L'armée américaine ouvre ses portes aux transgenres

WASHINGTON — Le département de la Justice des États-Unis ayant confirmé avoir mis sur la glace sa proposition d’interdire aux personnes transgenres de servir au sein de l’armée, ces dernières pourront commencer à s’enrôler dès lundi.

L’avenir des personnes transgenres dans les rangs de l’armée américaine demeure toutefois incertain.

En effet, le département de la Justice n’a pas renoncé à sa bataille judiciaire pour bannir les personnes transgenres de l’armée, mais a décidé d’attendre les résultats d’une étude du Pentagone sur la question au cours des prochaines semaines avant d’aller plus loin.

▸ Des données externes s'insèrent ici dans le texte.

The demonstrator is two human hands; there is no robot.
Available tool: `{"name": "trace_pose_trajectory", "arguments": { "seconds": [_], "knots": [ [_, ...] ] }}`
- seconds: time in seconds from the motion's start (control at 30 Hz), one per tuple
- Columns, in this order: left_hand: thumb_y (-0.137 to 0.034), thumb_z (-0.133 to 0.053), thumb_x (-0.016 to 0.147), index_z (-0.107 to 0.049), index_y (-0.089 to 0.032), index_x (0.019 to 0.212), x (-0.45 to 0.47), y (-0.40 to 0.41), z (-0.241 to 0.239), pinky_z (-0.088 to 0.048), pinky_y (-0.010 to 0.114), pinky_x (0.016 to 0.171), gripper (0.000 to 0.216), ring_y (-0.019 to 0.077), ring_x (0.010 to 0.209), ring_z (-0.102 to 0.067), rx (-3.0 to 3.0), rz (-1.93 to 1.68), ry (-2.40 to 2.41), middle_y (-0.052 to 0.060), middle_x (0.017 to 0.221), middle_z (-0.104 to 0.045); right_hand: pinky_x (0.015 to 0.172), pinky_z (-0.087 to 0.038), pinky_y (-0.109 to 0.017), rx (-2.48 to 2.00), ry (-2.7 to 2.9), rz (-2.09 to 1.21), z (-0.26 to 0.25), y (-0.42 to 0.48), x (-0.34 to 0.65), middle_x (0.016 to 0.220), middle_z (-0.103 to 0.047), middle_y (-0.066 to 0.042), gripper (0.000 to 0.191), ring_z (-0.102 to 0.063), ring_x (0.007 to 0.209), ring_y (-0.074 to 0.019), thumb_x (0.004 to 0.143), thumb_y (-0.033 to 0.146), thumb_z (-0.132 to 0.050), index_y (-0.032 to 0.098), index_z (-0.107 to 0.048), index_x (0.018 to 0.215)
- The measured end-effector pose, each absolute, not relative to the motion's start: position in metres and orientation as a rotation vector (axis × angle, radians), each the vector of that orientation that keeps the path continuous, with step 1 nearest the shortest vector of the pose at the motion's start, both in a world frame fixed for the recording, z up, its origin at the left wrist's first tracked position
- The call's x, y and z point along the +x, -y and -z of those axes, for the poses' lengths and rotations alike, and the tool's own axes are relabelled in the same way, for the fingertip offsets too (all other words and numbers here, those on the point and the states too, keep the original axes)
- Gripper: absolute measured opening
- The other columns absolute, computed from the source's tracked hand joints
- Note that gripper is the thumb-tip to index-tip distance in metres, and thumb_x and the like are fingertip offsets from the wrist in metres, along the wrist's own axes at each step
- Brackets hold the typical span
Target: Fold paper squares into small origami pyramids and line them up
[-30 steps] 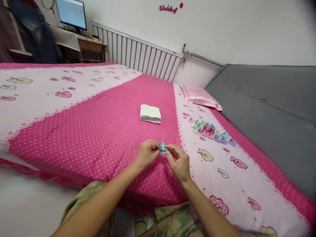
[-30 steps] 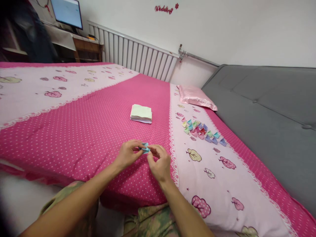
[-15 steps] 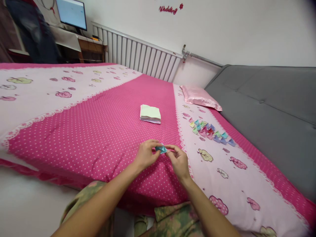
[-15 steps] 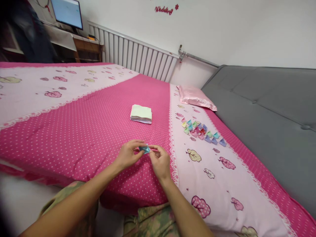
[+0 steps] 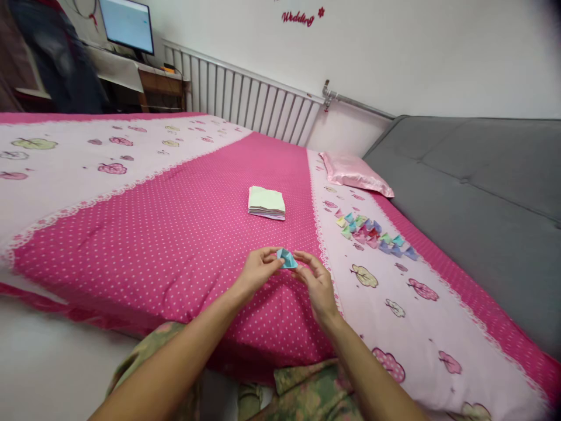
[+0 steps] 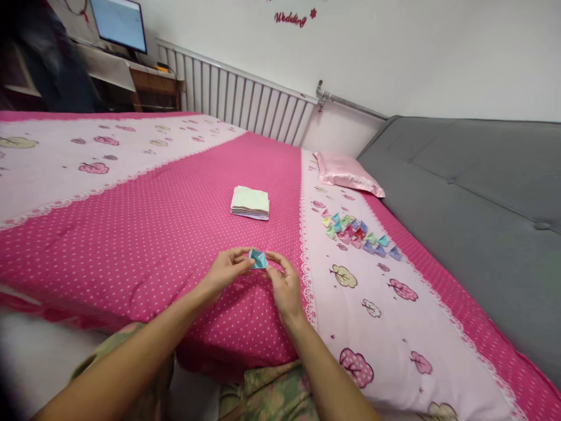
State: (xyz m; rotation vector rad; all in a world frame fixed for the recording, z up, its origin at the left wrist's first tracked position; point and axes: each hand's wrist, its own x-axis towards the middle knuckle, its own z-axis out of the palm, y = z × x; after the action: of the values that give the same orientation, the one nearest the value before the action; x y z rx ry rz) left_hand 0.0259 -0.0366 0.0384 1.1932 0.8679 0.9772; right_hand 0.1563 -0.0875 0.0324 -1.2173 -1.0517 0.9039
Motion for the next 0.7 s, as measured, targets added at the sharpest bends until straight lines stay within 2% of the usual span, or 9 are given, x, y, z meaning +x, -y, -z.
{"name": "trace_pose_trajectory", "arguments": {
  "seconds": [0.2, 0.33, 0.53, 0.7],
  "knots": [
    [-0.019, -0.065, 0.063, -0.061, -0.011, 0.097, 0.0254, 0.0357, -0.0358, -0.046, 0.023, 0.061, 0.035, 0.013, 0.065, -0.063, 1.15, -0.953, -0.86, 0.007, 0.078, -0.07, 0.076, -0.049, -0.032, -1.318, 1.239, -0.795, -0.0298, 0.0884, 0.1594, 0.104, -0.062, -0.005, 0.027, -0.059, 0.091, -0.0191, 0.075, 0.019, -0.046, 0.02, -0.063, 0.096],
    [-0.017, -0.067, 0.061, -0.062, -0.01, 0.094, 0.0268, 0.0334, -0.0326, -0.046, 0.023, 0.06, 0.034, 0.0135, 0.063, -0.063, 1.162, -0.931, -0.834, 0.006, 0.073, -0.07, 0.074, -0.05, -0.031, -1.394, 1.355, -0.645, -0.0319, 0.0895, 0.1596, 0.1, -0.061, -0.007, 0.02, -0.06, 0.087, -0.0194, 0.074, 0.025, -0.052, 0.018, -0.065, 0.088],
    [-0.017, -0.065, 0.062, -0.062, -0.006, 0.096, 0.0281, 0.0316, -0.0302, -0.047, 0.024, 0.064, 0.036, 0.0136, 0.063, -0.063, 1.187, -0.903, -0.809, 0.008, 0.075, -0.07, 0.062, -0.054, -0.027, -1.461, 1.423, -0.571, -0.0355, 0.0913, 0.1563, 0.092, -0.061, -0.008, 0.016, -0.063, 0.074, -0.017, 0.07, 0.027, -0.058, 0.016, -0.065, 0.079],
    [-0.017, -0.062, 0.066, -0.06, -0.004, 0.102, 0.0272, 0.0313, -0.0305, -0.042, 0.02, 0.052, 0.039, 0.0098, 0.052, -0.058, 1.221, -0.895, -0.828, 0.005, 0.062, -0.067, 0.06, -0.055, -0.026, -1.443, 1.458, -0.581, -0.0324, 0.09, 0.1554, 0.094, -0.06, -0.007, 0.015, -0.064, 0.071, -0.0155, 0.068, 0.023, -0.059, 0.016, -0.065, 0.08]
  ]
}}
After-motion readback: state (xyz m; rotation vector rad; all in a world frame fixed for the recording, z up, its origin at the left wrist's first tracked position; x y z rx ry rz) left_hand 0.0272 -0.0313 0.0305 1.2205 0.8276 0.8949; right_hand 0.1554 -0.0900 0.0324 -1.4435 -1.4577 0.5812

Le président Donald Trump avait déclaré en juillet que son administration ne permettrait pas aux personnes transgenres de servir dans l’armée, infirmant ainsi une décision de son prédécesseur, Barack Obama.

Jusqu’à présent, il n’a toutefois pas été en mesure de mettre ce principe à exécution.

Le 22 décembre, la Cour d’appel fédérale du District de Columbia avait rejeté une requête de l’administration Trump demandant que l’interdiction entre en vigueur dès le 1er janvier 2018. D’autres juges fédéraux ont aussi refusé de se ranger du côté de M. Trump.

Le Pentagone a pour sa part annoncé qu’il permettrait aux personnes transgenres d’intégrer l’armée à compter du 1er janvier, et ce, jusqu’à ce que le conflit soit réglé.

Tard vendredi soir, le département de la Justice avait révélé que le Pentagone publierait prochainement une étude indépendante et que l’administration Trump ne porterait pas la cause en appel pour le moment.

Cette déclaration a permis d’établir que les personnes transgenres pouvaient s’enrôler dans l’armée à compter du 1er janvier et que celles déjà en service étaient pour l’instant à l’abri de toute démobilisation.

«Nous sommes soulagés de voir que nous n’aurons pas à mettre sur pause les droits constitutionnels des personnes transgenres qui veulent servir leur pays et qui sont capables de le faire», a indiqué Peter Renn, le principal avocat de Lambda Legal, l’un des groupes qui se battent contre l’interdiction devant les tribunaux.